Below are Whidbey Environmental Action Network’s comments regarding the scope of the EIS for NAS Whidbey.

1. Scope of EIS improperly limited.
The scope of the EIS as described in the Federal Register is improperly limited. The notice states that the ongoing EA–18G Growler jet operations will be used as the baseline. However, there has been no proper or adequate environmental analysis of the impacts of the existing Growler jet operations. Additionally, some aspects of NAS Whidbey operations that have been ongoing for even longer have never been subjected to environmental analysis and review, e.g., fuel dumping; limited definition of the entire impacted area. The EIS must address all significant impacts, including those resulting from existing Growler jet operations throughout the entire affected area.

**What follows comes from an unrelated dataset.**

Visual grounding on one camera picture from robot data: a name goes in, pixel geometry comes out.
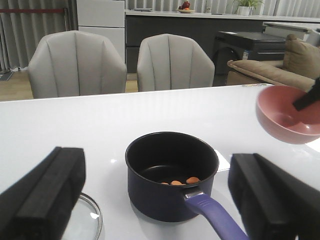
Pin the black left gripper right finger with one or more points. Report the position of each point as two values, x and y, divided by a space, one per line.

2. Notification inadequate.
The Navy has failed to properly notify communities and interests throughout the affected area of the opportunity to submit comments on the scope of the EIS. The existing Growler jet operations adversely impact portions of four counties (Island, including both Whidbey and Camano Islands; Skagit; San Juan; and Jefferson counties), multiple state parks, and one National Park. Yet, there was no notification of the public, elected officials, or agency managers outside of a limited portion of Island County. The Navy needs to adequately notify these communities and interests, and extend the scoping comment deadline.

3. Data collection needs to be commenced.
The resumption of operations at the outlying field (“OLF”) south of Coupeville needs to be used as an opportunity to collect data on several aspects of Growler operations, particularly noise, and air and water quality as they are affected by fuel dumping. Data collected needs to be considered in light of the episodic spike in flights and fuel dumping that typically occur with the end of the fiscal year due to “use it or lose it” budget requirements.

4. Adverse noise impacts.
Adverse noise impacts need to be thoroughly studied and disclosed in the EIS, considering both the magnitude (loudness) and frequency range. Actual noise levels and frequencies need to be determined by measurement throughout the affected area, not just in the immediate vicinity of the OLF. This includes throughout central and north Whidbey, including Coupeville and Oak Harbor, all affected state parks and the affected portion of Olympic National park, affected portions of Skagit County, Port Townsend, San Juan County, and on the water where boaters may be subjected to the noise. Actual noise measurements should be used and not obscured by “averaging,” a method commonly used to attempt to obscure and downplay noise impacts.

a. Adverse noise impacts to human health.
The EIS needs to consider the variable ages of the affected human population (especially youth using the Patmore Road ball field and all schools in the Coupeville school system) and both immediate and chronic impacts to human health, including hearing damage, elevated blood pressure, stress, loss of sleep, etc. There needs to be particular consideration of exposed cohorts that have no refuge from the noise, e.g., travelers (measurements should be made of noise volumes in motor vehicles), boaters, people recreating at all of the affected state parks, etc. Results should be presented in terms of impacts to individuals (i.e., exposure thresholds resulting in hearing loss) and populations (i.e., epidemiological statistics, such as the increased rates of cardiovascular disease and resulting mortality for exposed populations).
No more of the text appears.